- YOUR OBJECTIVE
Restate, word for word, the lines from the opening line of the data through the line containing "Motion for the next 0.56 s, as", both included, and nothing else.

- RECORDS SHOWN
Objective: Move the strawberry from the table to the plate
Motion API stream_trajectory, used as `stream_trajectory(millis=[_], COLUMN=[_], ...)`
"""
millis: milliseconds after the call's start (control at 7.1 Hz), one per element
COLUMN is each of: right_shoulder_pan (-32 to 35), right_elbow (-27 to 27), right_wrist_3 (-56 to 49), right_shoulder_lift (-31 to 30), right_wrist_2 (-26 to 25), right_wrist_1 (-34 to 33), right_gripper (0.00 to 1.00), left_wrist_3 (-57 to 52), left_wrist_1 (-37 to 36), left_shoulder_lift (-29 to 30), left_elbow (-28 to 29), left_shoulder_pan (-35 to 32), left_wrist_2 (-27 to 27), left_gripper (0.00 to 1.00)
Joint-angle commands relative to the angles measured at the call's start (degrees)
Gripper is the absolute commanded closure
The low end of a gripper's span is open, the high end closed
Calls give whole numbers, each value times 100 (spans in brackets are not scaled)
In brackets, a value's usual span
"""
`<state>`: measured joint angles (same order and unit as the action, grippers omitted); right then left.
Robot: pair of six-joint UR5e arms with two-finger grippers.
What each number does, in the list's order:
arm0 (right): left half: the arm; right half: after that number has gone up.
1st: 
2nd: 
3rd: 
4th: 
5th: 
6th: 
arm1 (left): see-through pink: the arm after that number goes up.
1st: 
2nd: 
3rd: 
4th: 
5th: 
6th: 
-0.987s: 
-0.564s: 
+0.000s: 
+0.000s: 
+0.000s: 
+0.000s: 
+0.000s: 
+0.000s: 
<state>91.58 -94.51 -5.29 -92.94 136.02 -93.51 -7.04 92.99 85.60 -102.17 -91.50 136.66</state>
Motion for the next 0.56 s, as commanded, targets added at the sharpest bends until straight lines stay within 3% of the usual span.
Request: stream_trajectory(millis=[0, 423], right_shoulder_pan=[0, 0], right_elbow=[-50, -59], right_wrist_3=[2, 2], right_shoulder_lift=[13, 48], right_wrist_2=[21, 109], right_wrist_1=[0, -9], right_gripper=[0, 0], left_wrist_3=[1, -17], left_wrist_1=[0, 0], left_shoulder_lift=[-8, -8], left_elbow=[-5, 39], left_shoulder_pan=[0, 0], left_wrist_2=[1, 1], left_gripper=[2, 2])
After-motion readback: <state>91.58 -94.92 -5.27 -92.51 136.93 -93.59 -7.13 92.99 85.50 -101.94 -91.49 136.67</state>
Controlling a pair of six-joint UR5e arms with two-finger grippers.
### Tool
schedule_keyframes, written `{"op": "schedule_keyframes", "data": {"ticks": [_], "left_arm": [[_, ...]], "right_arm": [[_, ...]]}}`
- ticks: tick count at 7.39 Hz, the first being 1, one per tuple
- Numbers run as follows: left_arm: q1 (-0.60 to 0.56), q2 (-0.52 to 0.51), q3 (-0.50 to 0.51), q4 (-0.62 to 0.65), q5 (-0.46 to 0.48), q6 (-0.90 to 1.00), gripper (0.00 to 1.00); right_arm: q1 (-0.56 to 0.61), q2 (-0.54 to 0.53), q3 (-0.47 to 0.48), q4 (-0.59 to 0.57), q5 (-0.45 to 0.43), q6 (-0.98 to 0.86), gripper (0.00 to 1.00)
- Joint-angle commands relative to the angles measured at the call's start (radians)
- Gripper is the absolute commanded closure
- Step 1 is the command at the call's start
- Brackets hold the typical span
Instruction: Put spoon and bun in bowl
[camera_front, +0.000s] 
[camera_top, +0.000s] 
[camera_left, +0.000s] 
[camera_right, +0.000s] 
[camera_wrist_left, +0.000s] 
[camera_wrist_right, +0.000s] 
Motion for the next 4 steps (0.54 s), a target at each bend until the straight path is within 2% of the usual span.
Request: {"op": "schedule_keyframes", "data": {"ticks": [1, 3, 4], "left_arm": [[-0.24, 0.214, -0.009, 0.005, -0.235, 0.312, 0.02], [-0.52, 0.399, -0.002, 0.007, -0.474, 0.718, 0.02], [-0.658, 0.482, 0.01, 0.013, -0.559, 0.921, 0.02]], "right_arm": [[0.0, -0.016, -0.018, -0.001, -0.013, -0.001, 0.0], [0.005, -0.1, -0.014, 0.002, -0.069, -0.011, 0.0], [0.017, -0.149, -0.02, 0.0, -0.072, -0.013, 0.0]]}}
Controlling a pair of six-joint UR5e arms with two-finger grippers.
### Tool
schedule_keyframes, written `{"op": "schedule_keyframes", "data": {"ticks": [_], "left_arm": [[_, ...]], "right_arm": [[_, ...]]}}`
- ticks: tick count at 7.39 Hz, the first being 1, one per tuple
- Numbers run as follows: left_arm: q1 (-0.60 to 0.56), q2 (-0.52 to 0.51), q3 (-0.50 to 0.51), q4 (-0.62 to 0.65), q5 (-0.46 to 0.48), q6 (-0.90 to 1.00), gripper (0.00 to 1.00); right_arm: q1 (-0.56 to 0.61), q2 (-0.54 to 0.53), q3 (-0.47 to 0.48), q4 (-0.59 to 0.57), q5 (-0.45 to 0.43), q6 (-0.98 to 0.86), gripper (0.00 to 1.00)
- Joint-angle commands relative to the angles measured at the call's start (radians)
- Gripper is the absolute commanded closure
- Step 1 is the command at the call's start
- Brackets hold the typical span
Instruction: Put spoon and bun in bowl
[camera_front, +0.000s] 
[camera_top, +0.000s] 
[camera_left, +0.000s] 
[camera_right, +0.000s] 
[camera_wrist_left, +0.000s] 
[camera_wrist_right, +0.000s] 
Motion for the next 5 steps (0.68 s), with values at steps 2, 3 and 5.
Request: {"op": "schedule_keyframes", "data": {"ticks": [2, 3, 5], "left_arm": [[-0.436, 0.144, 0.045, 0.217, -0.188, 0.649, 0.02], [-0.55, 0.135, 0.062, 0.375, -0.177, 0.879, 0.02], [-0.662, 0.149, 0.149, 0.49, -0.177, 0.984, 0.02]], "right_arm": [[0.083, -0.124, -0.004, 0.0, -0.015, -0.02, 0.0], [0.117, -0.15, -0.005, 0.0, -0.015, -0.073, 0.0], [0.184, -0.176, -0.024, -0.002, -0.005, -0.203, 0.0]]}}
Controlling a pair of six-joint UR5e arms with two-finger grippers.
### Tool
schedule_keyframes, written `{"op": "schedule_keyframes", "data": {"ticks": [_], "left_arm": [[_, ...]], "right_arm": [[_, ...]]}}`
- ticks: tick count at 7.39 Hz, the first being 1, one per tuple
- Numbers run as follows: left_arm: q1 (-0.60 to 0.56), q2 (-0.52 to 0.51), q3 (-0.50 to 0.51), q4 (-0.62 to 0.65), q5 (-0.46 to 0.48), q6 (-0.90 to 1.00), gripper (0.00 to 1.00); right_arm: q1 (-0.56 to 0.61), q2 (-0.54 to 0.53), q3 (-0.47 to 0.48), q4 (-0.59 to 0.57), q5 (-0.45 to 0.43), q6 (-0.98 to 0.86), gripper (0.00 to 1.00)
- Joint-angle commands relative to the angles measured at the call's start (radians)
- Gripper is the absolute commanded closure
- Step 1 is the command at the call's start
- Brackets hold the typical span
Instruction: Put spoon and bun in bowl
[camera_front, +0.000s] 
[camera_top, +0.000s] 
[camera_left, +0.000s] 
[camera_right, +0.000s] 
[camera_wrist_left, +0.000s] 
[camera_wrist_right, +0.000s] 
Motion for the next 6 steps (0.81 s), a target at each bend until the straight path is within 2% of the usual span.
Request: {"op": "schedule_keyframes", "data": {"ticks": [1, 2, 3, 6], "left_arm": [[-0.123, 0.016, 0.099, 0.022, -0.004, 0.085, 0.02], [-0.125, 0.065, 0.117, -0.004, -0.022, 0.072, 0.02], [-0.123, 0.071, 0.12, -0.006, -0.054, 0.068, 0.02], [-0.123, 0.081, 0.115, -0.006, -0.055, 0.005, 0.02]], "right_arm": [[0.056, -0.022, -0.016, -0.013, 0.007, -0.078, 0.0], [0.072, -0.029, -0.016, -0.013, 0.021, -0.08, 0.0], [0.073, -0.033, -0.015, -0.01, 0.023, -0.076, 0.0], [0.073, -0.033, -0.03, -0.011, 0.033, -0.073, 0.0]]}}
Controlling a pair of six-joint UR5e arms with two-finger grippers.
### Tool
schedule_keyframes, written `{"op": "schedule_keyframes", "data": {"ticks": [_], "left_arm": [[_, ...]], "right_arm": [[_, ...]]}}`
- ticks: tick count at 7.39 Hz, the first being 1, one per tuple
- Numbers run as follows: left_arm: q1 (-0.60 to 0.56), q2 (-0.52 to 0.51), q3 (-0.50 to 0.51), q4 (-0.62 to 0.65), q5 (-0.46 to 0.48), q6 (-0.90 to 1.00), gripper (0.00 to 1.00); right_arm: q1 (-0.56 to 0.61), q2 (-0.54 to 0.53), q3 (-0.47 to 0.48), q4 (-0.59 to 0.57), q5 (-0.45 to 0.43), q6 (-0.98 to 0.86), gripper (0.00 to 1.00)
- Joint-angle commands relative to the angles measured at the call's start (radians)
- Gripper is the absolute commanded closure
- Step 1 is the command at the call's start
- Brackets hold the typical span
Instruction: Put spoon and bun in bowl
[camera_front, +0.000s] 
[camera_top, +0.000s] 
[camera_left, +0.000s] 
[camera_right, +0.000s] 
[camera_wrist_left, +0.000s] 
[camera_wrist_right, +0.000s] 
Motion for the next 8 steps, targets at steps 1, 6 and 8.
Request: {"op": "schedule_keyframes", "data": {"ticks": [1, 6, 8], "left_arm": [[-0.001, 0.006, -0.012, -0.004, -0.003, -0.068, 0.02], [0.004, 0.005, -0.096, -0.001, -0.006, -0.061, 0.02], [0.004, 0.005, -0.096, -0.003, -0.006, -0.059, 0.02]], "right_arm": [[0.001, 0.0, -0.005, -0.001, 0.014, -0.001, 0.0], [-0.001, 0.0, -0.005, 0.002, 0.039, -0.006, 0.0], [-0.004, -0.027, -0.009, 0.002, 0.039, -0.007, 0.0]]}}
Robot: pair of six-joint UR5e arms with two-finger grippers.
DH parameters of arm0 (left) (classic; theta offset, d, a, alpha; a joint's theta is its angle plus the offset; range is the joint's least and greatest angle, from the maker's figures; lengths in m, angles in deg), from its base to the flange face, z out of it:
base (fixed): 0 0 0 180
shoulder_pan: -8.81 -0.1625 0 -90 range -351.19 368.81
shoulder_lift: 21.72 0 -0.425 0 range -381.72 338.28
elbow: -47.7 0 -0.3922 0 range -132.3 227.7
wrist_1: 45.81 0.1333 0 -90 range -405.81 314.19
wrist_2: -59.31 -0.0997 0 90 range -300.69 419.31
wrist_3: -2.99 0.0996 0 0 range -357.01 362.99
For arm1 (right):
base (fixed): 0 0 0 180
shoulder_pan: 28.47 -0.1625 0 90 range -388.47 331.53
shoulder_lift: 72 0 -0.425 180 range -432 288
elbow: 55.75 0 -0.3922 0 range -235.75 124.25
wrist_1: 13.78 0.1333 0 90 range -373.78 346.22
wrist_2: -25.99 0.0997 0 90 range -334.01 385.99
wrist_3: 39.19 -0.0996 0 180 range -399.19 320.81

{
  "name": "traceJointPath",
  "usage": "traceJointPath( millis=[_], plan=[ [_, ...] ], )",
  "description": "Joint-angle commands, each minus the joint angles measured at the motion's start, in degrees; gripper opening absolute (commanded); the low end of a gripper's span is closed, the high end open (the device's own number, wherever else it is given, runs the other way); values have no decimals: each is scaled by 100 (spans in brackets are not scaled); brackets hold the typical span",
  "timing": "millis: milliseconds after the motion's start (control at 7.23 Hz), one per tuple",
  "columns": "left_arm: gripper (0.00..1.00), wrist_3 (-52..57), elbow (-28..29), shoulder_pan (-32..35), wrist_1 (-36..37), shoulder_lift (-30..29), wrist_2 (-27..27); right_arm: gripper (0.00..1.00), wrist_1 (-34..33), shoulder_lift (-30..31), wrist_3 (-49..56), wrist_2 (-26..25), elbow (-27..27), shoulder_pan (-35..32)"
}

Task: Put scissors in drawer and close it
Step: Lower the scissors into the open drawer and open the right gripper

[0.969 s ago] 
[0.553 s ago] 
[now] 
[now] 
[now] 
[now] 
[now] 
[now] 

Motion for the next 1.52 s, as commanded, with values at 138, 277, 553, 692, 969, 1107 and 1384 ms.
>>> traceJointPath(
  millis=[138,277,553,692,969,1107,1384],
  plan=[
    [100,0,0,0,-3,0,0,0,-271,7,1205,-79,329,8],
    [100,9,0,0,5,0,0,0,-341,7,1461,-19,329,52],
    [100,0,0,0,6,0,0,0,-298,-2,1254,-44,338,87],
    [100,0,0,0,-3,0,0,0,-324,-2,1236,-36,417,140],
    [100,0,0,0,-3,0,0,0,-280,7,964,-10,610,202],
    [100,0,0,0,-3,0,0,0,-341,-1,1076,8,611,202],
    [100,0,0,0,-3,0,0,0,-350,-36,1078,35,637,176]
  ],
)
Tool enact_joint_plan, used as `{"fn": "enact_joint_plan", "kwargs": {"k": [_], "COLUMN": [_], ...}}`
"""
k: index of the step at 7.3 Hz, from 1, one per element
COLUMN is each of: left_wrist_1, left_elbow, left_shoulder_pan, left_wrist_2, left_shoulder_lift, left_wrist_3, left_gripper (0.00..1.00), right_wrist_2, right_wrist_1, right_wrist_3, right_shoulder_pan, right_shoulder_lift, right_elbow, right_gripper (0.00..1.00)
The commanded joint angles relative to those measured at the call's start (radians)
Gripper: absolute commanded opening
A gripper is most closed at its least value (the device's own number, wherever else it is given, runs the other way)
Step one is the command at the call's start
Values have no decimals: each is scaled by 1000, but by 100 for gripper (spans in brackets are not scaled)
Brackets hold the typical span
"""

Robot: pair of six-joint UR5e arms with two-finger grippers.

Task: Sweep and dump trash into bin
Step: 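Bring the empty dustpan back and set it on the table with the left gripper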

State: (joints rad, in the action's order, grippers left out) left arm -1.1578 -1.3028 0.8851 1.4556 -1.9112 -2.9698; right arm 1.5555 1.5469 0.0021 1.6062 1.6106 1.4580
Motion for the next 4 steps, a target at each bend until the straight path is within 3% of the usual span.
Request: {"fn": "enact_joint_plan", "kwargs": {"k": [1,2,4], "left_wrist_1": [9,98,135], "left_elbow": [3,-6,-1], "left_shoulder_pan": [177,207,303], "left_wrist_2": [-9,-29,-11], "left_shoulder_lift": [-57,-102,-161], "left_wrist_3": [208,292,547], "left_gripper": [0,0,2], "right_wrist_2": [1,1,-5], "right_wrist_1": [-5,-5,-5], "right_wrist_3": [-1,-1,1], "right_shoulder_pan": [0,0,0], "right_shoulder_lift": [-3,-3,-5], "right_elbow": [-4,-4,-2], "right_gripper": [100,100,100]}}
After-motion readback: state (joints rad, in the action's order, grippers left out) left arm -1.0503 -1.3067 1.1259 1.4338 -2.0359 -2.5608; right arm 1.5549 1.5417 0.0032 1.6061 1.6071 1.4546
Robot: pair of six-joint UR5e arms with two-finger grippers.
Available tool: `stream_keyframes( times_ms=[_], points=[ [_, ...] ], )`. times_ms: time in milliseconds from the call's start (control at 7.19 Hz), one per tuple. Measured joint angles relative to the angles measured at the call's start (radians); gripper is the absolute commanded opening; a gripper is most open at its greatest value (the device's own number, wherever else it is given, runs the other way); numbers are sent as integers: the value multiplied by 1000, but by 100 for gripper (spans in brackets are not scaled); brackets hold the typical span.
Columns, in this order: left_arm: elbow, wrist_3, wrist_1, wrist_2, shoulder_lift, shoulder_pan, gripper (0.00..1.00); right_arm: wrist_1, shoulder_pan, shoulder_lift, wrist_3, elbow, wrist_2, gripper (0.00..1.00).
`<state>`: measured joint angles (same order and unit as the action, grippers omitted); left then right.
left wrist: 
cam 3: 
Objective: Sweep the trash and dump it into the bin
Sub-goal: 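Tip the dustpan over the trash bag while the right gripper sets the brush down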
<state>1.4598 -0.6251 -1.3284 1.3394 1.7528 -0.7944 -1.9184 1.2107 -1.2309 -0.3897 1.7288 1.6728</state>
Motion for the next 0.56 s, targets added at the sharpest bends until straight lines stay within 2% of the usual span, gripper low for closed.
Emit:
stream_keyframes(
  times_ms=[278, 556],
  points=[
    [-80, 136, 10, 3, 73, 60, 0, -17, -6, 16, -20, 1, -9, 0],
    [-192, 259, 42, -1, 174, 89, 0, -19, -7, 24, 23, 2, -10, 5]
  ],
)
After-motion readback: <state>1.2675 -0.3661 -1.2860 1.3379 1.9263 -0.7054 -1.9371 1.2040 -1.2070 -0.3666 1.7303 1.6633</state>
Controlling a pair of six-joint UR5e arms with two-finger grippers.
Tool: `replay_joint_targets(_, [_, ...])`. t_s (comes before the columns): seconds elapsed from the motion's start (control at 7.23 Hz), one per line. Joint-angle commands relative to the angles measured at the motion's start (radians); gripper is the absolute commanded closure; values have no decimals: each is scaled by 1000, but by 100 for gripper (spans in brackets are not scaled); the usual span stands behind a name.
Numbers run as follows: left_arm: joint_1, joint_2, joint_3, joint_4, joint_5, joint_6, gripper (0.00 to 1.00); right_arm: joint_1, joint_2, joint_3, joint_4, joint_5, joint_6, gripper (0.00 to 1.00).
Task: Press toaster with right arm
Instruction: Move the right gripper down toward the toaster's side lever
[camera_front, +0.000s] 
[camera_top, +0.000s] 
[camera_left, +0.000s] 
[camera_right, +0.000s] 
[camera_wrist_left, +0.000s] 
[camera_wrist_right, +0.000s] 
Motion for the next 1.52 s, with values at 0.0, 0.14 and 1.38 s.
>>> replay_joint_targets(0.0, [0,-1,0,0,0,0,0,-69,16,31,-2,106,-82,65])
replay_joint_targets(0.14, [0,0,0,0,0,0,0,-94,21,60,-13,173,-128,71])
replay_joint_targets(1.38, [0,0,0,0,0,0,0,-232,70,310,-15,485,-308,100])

- RESULT FOR THIS TASK
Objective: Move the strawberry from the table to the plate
Motion API stream_trajectory, used as `stream_trajectory(millis=[_], COLUMN=[_], ...)`
"""
millis: milliseconds after the call's start (control at 7.1 Hz), one per element
COLUMN is each of: right_shoulder_pan (-32 to 35), right_elbow (-27 to 27), right_wrist_3 (-56 to 49), right_shoulder_lift (-31 to 30), right_wrist_2 (-26 to 25), right_wrist_1 (-34 to 33), right_gripper (0.00 to 1.00), left_wrist_3 (-57 to 52), left_wrist_1 (-37 to 36), left_shoulder_lift (-29 to 30), left_elbow (-28 to 29), left_shoulder_pan (-35 to 32), left_wrist_2 (-27 to 27), left_gripper (0.00 to 1.00)
Joint-angle commands relative to the angles measured at the call's start (degrees)
Gripper is the absolute commanded closure
The low end of a gripper's span is open, the high end closed
Calls give whole numbers, each value times 100 (spans in brackets are not scaled)
In brackets, a value's usual span
"""
`<state>`: measured joint angles (same order and unit as the action, grippers omitted); right then left.
Robot: pair of six-joint UR5e arms with two-finger grippers.
What each number does, in the list's order:
arm0 (right): left half: the arm; right half: after that number has gone up.
1st: 
2nd: 
3rd: 
4th: 
5th: 
6th: 
arm1 (left): see-through pink: the arm after that number goes up.
1st: 
2nd: 
3rd: 
4th: 
5th: 
6th: 
-0.987s: 
-0.564s: 
+0.000s: 
+0.000s: 
+0.000s: 
+0.000s: 
+0.000s: 
+0.000s: 
<state>91.58 -94.51 -5.29 -92.94 136.02 -93.51 -7.04 92.99 85.60 -102.17 -91.50 136.66</state>
Motion for the next 0.56 s, as commanded, targets added at the sharpest bends until straight lines stay within 3% of the usual span.

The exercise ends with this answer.